[Opening Collected data section]
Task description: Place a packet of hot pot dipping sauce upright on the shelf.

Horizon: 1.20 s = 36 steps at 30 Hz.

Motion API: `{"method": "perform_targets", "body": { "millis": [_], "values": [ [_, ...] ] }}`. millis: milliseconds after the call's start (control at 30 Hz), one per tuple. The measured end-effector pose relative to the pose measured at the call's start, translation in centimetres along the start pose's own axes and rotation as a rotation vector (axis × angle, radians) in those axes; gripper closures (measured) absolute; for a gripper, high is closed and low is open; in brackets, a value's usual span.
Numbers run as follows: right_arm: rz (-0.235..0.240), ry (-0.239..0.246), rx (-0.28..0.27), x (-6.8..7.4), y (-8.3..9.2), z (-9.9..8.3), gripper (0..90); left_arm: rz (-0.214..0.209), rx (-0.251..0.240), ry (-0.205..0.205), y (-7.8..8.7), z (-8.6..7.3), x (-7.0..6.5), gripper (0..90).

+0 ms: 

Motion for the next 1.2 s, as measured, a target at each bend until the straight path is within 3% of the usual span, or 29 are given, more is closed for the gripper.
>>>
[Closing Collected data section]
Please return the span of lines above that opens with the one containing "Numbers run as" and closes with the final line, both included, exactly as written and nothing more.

Numbers run as follows: right_arm: rz (-0.235..0.240), ry (-0.239..0.246), rx (-0.28..0.27), x (-6.8..7.4), y (-8.3..9.2), z (-9.9..8.3), gripper (0..90); left_arm: rz (-0.214..0.209), rx (-0.251..0.240), ry (-0.205..0.205), y (-7.8..8.7), z (-8.6..7.3), x (-7.0..6.5), gripper (0..90).

+0 ms: 

Motion for the next 1.2 s, as measured, a target at each bend until the straight path is within 3% of the usual span, or 29 are given, more is closed for the gripper.
>>>

This completes the answer.